MeRz Theater Hannover

Beitrag Bartok
Beitrag Bartok

Kammeroper mit Klavier für Sopran und Bariton und eurythmischem Tanztheater

Die Vorstellung

Die Oper ist als innerseelisches Geschehen zu denken. Die Burg ist imaginär. Blaubart setzt sich mit seinen früheren Frauen auseinander und damit auch mit seinem Leben und seinem Seelenleben. Die Türen, hinter die seine neue Frau Judith sehen will (sieben Türen), eröffnen Ausblicke in Blaubarts Vergangenheit und sein Inneres. Was sich hinter den Türen verbirgt, wird durch eurythmische Choreografien dargestellt.

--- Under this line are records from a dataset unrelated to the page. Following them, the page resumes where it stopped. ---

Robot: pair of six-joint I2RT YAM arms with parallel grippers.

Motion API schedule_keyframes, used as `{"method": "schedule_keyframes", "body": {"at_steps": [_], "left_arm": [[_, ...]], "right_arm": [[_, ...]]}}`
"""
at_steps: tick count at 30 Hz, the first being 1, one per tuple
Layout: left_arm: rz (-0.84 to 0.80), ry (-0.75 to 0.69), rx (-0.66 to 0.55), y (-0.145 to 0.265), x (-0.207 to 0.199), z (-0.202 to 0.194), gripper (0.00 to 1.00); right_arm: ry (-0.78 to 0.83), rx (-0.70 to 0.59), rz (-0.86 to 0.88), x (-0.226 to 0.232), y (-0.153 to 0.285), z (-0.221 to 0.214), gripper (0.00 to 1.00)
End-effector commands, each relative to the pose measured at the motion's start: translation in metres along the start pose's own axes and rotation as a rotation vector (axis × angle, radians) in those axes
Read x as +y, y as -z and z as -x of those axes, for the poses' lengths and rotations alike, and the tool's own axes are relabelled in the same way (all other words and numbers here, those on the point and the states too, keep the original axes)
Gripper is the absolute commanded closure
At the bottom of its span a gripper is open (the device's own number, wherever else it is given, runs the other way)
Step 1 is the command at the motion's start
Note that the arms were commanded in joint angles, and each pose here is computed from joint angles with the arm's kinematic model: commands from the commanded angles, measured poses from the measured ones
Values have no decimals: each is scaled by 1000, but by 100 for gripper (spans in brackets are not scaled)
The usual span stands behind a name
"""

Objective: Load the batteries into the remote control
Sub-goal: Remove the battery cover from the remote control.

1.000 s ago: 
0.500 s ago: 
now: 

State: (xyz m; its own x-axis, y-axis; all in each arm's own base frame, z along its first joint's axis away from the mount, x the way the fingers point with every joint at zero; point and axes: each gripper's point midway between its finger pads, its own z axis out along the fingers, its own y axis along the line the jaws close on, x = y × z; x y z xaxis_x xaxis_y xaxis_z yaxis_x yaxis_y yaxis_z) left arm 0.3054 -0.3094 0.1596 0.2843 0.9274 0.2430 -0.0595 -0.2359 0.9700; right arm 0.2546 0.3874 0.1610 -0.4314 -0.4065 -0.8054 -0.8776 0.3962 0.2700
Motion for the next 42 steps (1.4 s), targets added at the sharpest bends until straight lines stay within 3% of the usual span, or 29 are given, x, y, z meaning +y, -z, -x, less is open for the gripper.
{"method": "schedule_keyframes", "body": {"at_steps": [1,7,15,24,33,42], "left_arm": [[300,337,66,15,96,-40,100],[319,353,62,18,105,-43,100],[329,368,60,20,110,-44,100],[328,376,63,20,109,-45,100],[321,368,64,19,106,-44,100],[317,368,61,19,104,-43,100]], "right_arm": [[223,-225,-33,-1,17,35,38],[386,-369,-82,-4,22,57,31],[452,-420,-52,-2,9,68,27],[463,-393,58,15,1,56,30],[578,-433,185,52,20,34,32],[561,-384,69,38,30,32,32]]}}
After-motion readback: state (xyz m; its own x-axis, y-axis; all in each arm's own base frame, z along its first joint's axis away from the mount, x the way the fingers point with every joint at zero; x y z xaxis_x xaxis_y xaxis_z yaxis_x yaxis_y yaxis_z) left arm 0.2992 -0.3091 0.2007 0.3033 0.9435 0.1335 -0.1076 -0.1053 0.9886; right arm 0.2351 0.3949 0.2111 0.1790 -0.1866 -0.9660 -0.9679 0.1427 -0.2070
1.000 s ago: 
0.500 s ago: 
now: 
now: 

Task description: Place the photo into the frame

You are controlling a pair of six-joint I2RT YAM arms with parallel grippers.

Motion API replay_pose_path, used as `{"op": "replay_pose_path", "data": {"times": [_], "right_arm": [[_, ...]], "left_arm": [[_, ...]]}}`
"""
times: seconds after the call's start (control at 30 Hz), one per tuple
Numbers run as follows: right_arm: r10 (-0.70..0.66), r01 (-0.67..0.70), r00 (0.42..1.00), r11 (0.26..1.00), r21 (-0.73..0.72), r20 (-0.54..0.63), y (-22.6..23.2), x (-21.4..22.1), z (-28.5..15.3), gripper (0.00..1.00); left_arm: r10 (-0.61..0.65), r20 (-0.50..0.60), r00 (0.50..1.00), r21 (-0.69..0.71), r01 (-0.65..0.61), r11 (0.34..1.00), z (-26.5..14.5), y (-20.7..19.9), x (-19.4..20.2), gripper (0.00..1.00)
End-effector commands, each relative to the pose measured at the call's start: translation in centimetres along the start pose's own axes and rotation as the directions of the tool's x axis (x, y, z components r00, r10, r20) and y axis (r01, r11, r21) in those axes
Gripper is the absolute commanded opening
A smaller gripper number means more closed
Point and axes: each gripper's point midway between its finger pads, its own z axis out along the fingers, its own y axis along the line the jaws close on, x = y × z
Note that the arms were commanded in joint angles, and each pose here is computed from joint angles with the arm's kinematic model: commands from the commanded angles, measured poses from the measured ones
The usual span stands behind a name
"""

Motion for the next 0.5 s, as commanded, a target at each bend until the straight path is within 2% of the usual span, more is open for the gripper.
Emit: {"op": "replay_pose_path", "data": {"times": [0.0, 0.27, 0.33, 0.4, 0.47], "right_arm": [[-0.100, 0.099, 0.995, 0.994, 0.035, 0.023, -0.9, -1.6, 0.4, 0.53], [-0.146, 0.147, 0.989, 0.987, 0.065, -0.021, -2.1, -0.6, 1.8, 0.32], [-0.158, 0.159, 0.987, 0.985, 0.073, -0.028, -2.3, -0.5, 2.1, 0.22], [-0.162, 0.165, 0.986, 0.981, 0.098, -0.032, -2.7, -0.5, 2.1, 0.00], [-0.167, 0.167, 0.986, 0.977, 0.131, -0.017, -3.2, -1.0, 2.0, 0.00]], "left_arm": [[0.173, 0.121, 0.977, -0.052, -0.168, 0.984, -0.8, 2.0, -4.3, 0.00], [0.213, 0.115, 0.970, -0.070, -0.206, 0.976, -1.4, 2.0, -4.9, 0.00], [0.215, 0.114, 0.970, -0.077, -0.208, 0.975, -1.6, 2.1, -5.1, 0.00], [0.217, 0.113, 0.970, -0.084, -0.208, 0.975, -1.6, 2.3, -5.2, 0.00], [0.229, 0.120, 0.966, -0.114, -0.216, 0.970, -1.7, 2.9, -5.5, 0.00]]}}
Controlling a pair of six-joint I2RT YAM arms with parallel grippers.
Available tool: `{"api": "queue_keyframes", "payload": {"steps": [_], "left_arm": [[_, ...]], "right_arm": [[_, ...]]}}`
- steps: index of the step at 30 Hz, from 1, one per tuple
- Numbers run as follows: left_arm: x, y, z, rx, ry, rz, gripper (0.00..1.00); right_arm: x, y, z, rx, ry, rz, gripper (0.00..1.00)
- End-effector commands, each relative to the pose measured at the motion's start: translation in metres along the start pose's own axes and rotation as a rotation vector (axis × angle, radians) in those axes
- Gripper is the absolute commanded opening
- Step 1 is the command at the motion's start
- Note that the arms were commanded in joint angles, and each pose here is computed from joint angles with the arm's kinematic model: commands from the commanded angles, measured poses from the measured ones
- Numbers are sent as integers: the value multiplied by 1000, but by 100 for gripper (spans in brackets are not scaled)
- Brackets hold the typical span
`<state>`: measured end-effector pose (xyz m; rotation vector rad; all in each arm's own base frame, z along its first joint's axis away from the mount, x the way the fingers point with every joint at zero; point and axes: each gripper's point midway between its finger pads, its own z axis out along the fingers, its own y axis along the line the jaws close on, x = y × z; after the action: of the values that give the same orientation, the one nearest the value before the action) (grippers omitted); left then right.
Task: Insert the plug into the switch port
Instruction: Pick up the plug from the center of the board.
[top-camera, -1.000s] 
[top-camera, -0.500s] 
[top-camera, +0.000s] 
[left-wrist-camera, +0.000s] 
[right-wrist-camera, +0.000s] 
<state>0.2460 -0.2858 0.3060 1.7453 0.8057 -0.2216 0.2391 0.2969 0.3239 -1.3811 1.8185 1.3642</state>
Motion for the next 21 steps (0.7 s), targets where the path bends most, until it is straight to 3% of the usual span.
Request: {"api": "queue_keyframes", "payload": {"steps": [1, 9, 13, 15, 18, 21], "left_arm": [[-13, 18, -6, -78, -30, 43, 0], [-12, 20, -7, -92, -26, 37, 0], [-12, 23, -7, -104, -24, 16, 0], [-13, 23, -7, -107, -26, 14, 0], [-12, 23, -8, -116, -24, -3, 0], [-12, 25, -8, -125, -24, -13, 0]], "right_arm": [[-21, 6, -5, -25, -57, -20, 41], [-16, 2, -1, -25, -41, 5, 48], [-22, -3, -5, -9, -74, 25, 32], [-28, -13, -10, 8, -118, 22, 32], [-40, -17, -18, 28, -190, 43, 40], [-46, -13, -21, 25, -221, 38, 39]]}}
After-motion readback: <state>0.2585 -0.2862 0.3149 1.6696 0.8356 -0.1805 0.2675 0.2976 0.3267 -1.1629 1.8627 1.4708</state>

Bartók führt den Stoff weg von dem grausamen, frauenmordenden Blaubart, wie es bei den Brüdern Grimm der Fall ist, er projiziert das Geschehen in das Seelische, in die Auseinandersetzung mit der Vergangenheit. Blaubarts frühere Frauen leben am Ende. Die erste Frau erscheint als Morgen, die Zweite als Mittag, die Dritte als Abend und die neue Frau, Judith, verkörpert die Nacht. In dieser Vierheit stellt sich so etwas wie ein Psychogramm dar, das den Menschen durch die Bilder Morgen, Mittag und Abend in seinen Eigenschaften charakterisiert, um dann neutral durch das Bild der Nacht eine Zusammenfassung der verschiedenen Aspekte der menschlichen Seele zu geben.